Une miniprotéine d’escargot révèle une structure inédite
FAIT PRINCIPAL : Une équipe de chercheurs de l’Institut Pasteur de Lille a dévoilé, pour la première fois, la structure tridimensionnelle de la schistosomine, une miniprotéine issue de l’escargot d’eau douce Biomphalaria glabrata, connu pour être un hôte intermédiaire du parasite Schistosoma mansoni, responsable de la bilharziose intestinale.
CONTEXTE FACTUEL : Bien que la schistosomine ait été identifiée il y a plus de trente ans chez une espèce voisine, Lymnaea stagnalis, sa structure et son rôle biologique restaient inconnus, principalement en raison de la difficulté de production de cette protéine. Les chercheurs ont utilisé une approche combinant chimie de synthèse et biologie structurale pour surmonter ces obstacles.

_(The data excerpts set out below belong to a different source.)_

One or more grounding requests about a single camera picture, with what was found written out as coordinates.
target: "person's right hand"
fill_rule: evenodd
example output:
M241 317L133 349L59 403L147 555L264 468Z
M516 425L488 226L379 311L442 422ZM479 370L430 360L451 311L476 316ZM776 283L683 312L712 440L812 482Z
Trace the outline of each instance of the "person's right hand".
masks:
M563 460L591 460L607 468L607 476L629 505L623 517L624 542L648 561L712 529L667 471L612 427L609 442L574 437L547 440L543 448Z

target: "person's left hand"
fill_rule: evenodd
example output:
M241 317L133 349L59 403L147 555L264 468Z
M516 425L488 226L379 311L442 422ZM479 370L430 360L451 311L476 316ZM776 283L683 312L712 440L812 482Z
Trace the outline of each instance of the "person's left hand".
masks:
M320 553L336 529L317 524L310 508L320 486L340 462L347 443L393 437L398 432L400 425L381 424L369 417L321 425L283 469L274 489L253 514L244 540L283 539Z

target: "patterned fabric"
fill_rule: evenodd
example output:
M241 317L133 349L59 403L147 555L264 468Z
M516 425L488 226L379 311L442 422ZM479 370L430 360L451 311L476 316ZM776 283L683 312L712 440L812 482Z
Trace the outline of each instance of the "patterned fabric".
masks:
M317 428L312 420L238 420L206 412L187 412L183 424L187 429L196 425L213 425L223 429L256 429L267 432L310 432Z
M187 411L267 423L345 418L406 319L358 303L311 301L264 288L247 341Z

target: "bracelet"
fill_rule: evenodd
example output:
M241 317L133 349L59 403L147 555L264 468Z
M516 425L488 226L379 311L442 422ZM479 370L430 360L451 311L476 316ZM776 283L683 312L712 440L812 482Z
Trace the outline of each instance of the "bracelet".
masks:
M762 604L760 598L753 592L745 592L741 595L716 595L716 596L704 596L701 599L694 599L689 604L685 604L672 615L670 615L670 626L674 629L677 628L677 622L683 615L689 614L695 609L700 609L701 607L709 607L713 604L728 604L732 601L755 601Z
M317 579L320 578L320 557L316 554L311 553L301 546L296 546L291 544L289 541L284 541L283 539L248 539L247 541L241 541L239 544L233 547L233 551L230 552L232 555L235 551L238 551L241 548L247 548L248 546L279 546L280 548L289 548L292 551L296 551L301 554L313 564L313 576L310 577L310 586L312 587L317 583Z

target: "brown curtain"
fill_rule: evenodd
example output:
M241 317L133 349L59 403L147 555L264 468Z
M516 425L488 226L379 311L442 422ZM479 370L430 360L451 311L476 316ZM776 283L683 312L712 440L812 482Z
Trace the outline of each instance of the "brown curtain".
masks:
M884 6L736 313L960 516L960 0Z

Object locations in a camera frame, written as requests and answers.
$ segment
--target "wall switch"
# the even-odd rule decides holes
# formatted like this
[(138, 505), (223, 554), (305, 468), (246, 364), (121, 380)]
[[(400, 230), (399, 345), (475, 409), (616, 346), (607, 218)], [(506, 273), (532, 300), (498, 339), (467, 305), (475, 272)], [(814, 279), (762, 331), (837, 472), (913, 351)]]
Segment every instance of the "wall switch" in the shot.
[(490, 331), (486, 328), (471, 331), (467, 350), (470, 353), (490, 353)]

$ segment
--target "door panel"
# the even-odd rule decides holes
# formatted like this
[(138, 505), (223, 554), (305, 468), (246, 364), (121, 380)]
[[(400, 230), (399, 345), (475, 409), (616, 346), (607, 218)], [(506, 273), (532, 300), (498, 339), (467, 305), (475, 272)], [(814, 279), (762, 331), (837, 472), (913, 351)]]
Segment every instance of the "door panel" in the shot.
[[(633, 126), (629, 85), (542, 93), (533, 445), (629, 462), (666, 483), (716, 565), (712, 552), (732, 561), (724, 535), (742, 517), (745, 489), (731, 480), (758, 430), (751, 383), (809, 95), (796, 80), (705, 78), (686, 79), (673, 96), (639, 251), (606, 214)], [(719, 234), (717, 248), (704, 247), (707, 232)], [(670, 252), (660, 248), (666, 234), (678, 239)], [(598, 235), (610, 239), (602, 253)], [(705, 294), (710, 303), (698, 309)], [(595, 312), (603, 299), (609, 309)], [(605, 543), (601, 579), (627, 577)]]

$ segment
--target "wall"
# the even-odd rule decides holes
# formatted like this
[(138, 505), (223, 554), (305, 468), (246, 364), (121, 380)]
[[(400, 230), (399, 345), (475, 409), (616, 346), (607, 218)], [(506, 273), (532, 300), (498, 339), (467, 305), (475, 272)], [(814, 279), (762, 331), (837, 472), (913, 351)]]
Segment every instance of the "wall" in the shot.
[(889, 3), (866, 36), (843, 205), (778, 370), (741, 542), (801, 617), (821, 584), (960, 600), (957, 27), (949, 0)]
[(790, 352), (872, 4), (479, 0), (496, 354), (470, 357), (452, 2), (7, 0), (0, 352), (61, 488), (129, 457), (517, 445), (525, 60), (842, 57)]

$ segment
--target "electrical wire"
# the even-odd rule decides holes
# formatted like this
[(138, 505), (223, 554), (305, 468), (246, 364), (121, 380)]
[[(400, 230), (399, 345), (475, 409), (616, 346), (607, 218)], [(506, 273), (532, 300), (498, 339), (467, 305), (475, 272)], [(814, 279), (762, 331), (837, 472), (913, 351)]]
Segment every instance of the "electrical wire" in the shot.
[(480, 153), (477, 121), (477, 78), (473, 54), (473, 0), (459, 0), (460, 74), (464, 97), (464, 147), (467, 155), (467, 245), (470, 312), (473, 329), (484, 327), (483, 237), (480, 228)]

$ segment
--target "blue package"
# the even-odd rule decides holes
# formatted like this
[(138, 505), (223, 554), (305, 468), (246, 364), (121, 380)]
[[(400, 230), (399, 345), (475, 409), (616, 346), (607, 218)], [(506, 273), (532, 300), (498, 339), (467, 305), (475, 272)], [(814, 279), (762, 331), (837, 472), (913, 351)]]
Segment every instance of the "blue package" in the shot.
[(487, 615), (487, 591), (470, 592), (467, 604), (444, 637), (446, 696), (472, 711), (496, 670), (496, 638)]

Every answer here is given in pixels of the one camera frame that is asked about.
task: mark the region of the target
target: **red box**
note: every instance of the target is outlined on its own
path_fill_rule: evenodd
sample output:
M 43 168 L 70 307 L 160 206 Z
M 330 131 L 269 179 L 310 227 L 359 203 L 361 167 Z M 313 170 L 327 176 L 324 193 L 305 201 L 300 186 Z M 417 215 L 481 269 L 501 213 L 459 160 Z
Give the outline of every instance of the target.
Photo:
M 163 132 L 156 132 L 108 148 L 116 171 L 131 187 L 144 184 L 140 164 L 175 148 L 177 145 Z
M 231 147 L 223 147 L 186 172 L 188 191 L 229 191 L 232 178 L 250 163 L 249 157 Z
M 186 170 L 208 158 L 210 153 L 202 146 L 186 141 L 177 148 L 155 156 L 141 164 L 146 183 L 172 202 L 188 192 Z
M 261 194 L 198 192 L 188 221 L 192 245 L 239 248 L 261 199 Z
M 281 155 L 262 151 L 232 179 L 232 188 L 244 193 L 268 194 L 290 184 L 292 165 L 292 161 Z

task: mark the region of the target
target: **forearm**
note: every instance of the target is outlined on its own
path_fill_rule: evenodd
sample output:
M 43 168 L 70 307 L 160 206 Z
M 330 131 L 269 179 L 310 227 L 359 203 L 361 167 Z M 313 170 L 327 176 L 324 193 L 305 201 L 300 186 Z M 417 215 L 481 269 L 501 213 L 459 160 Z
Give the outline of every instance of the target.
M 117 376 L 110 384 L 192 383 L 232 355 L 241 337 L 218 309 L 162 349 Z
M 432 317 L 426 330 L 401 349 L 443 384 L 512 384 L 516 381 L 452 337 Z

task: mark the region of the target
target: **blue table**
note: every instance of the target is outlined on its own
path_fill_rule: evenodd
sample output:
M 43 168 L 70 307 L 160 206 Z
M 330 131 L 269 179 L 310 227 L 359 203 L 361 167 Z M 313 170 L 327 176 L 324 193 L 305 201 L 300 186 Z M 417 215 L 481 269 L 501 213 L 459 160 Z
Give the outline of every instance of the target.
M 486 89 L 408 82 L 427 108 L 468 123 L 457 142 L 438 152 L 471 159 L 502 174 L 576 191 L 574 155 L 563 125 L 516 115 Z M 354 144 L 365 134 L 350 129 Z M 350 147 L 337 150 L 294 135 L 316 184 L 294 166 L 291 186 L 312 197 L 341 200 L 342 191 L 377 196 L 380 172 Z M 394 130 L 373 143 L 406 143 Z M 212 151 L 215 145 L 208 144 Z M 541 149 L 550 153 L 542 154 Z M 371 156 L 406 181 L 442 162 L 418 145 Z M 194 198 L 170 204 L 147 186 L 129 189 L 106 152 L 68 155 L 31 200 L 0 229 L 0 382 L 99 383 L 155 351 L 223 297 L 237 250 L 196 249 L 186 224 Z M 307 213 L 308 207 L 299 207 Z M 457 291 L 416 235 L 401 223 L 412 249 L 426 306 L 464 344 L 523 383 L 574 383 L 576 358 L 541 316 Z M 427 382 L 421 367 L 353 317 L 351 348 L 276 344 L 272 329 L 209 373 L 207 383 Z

DONNÉES OU STATISTIQUES : La schistosomine présente une robustesse remarquable, conservant son activité biologique même après un chauffage à 100 °C. Les analyses ont révélé que cette protéine est produite dans plusieurs organes de l’escargot, y compris le pied et les tentacules, et est également présente dans l’hémolymphe, suggérant un rôle biologique plus étendu que celui initialement supposé.
CONSÉQUENCE DIRECTE : Cette découverte ouvre de nouvelles perspectives pour l’utilisation de la schistosomine dans des applications biotechnologiques et médicales, en raison de sa structure stable et bien définie.
Source : Melnyk O, et al. « Total synthesis and structural characterization of a novel protein scaffold from the snail Biomphalaria glabrata. » Protein Sci. 2026 Sep;35(9):e70745.